● **Work instruction**
At the line with "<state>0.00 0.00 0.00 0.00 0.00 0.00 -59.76", start copying; carry on through the last line of the material below, exactly as written, and stop there.

══ Material provided ══

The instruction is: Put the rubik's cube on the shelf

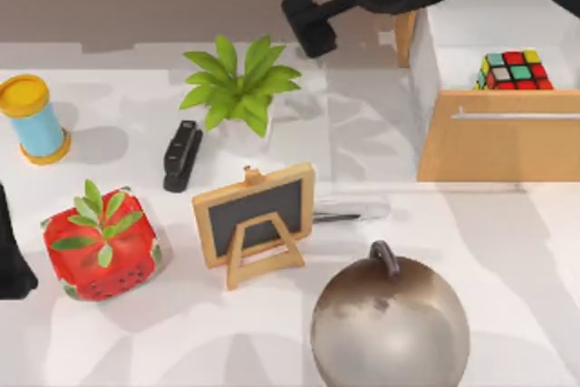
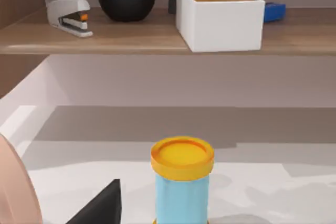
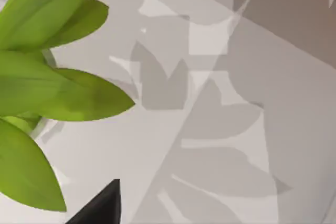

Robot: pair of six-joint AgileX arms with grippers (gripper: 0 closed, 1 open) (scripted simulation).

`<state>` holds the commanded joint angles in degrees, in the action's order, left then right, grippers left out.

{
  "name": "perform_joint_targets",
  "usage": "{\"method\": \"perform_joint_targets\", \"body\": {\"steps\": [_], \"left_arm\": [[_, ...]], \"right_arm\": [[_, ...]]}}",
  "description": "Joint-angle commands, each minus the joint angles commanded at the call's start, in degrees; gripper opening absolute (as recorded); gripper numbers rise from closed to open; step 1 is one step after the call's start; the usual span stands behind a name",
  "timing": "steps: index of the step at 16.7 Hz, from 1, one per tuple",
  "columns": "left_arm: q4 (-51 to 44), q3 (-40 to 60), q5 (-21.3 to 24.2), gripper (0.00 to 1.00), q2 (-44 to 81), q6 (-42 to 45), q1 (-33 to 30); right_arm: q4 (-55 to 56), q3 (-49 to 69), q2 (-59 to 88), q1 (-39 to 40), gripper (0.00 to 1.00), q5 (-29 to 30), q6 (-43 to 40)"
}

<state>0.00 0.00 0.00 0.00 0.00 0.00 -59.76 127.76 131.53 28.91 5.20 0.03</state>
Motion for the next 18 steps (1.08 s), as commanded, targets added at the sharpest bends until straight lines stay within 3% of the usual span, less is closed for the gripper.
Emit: {"method": "perform_joint_targets", "body": {"steps": [4, 9, 18], "left_arm": [[0.0, 0.0, 0.0, 1.0, 0.0, 0.0, 0.0], [0.0, 0.0, 0.0, 1.0, 0.0, 0.0, 0.0], [0.0, 0.0, 0.0, 1.0, 0.0, 0.0, 0.0]], "right_arm": [[-14.7, 5.7, 2.9, -9.0, 1.0, -2.3, 1.6], [-23.7, 12.0, 7.7, -19.7, 1.0, -4.2, 3.0], [-24.8, 13.0, 8.9, -21.4, 1.0, -4.5, 3.1]]}}
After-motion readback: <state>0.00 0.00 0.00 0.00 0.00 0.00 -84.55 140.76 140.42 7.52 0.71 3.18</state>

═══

● **Problem solution**
<state>0.00 0.00 0.00 0.00 0.00 0.00 -59.76 127.76 131.53 28.91 5.20 0.03</state>
Motion for the next 18 steps (1.08 s), as commanded, targets added at the sharpest bends until straight lines stay within 3% of the usual span, less is closed for the gripper.
Emit: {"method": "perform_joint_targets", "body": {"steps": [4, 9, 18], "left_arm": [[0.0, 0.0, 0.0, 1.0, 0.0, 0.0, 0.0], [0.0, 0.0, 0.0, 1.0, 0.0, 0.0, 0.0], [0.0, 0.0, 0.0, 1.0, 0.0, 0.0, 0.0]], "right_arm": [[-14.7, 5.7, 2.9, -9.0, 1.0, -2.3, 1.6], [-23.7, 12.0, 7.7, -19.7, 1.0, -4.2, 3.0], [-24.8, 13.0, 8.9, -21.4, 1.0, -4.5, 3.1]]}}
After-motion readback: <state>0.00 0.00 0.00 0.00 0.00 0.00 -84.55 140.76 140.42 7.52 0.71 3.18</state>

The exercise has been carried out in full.